** MATERIAL FOR THE TASK follows **

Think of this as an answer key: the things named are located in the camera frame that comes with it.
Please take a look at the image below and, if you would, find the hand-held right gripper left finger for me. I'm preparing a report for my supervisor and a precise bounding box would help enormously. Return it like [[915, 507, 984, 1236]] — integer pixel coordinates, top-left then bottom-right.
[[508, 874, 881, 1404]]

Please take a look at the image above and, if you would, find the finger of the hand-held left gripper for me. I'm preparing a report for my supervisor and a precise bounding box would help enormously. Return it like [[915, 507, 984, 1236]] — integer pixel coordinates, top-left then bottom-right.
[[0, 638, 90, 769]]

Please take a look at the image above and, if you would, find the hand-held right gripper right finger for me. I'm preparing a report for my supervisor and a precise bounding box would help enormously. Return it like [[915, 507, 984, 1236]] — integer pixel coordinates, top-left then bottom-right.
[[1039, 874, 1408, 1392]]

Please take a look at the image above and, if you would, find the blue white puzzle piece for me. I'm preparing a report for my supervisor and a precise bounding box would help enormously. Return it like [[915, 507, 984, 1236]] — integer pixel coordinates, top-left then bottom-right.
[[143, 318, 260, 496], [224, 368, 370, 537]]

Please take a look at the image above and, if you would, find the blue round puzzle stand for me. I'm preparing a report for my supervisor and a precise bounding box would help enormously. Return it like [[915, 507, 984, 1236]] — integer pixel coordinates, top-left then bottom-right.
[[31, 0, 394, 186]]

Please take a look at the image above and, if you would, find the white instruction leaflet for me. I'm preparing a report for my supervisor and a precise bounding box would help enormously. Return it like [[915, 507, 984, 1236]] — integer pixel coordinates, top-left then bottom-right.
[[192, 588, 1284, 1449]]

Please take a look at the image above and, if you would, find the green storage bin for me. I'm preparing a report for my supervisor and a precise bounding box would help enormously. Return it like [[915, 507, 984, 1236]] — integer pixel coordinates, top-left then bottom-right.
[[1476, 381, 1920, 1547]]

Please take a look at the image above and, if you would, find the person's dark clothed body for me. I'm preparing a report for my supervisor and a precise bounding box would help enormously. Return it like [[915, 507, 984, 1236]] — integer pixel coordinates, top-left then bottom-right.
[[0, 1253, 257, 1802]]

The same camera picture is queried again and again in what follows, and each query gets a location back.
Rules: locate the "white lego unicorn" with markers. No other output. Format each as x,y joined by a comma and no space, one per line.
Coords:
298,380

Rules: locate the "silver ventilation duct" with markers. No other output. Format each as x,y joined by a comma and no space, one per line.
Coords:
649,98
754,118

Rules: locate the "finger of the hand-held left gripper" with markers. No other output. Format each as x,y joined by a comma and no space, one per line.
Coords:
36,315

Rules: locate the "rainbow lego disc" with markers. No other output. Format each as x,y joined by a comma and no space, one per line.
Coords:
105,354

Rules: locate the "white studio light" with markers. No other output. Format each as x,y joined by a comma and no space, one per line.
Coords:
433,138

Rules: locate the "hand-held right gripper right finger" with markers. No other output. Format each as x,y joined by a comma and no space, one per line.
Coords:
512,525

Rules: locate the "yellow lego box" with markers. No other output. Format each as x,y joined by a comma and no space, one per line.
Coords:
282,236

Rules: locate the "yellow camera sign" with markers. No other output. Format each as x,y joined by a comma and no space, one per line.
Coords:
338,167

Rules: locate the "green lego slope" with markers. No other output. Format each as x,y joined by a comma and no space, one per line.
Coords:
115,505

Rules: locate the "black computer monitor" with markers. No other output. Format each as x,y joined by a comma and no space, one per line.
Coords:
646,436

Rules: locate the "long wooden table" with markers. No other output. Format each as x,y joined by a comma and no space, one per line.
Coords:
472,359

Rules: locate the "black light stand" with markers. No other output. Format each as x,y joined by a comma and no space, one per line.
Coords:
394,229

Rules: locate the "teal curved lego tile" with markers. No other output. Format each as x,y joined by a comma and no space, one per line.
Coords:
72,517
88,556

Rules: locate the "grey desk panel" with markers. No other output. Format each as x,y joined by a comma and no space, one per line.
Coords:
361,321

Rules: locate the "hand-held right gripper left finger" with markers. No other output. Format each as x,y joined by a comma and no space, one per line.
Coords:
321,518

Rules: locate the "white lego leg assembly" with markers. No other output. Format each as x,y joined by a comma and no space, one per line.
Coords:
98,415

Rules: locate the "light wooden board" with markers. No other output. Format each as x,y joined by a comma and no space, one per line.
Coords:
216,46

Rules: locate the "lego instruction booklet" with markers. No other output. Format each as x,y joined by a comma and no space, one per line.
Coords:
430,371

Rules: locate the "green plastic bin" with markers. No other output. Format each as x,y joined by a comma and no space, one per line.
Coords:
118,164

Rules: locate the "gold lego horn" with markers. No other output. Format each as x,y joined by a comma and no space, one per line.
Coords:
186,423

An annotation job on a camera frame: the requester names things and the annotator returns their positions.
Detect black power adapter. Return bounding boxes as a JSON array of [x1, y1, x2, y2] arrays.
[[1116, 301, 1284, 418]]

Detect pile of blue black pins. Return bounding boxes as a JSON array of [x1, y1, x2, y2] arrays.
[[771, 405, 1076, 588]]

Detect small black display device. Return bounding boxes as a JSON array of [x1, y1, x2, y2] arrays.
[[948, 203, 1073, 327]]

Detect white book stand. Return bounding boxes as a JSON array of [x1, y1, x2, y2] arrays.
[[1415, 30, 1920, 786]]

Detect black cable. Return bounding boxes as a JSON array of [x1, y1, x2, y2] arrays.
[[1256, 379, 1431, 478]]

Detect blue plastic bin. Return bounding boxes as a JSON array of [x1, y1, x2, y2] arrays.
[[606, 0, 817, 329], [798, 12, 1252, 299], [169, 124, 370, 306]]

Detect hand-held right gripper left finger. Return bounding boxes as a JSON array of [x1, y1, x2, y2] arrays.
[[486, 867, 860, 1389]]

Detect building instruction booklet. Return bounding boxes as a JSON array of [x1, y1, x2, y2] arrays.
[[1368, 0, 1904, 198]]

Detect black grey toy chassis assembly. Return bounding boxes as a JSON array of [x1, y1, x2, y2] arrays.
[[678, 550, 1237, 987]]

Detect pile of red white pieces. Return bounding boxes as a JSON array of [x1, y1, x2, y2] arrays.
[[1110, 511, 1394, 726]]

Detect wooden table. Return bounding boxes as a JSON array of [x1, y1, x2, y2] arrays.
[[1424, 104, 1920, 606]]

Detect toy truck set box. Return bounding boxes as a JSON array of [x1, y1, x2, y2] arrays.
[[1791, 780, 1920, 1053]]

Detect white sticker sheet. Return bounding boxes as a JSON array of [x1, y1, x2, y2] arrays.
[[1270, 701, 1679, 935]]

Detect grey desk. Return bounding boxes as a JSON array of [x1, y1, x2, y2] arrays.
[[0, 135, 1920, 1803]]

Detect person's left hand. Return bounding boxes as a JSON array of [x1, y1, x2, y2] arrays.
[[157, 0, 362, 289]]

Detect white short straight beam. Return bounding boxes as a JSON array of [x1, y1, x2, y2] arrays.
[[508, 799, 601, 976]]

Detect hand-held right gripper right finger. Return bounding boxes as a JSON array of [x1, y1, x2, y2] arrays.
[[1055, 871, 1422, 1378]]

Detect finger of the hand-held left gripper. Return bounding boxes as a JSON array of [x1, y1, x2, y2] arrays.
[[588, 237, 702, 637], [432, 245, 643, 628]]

** End of MATERIAL FOR THE TASK **

Copy exactly. The range runs from the line containing "Detect white sticker" through the last line of the data.

Detect white sticker sheet. Return bounding boxes as a JSON array of [x1, y1, x2, y2] arrays.
[[1270, 701, 1679, 935]]

Detect grey desk. Return bounding boxes as a JSON array of [x1, y1, x2, y2] arrays.
[[0, 135, 1920, 1803]]

Detect person's left hand. Return bounding boxes as a JSON array of [x1, y1, x2, y2] arrays.
[[157, 0, 362, 289]]

Detect white short straight beam. Return bounding boxes as a JSON array of [x1, y1, x2, y2] arrays.
[[508, 799, 601, 976]]

Detect hand-held right gripper right finger. Return bounding boxes as a JSON array of [x1, y1, x2, y2] arrays.
[[1055, 871, 1422, 1378]]

Detect finger of the hand-held left gripper. Return bounding boxes as a JSON array of [x1, y1, x2, y2] arrays.
[[588, 237, 702, 637], [432, 245, 643, 628]]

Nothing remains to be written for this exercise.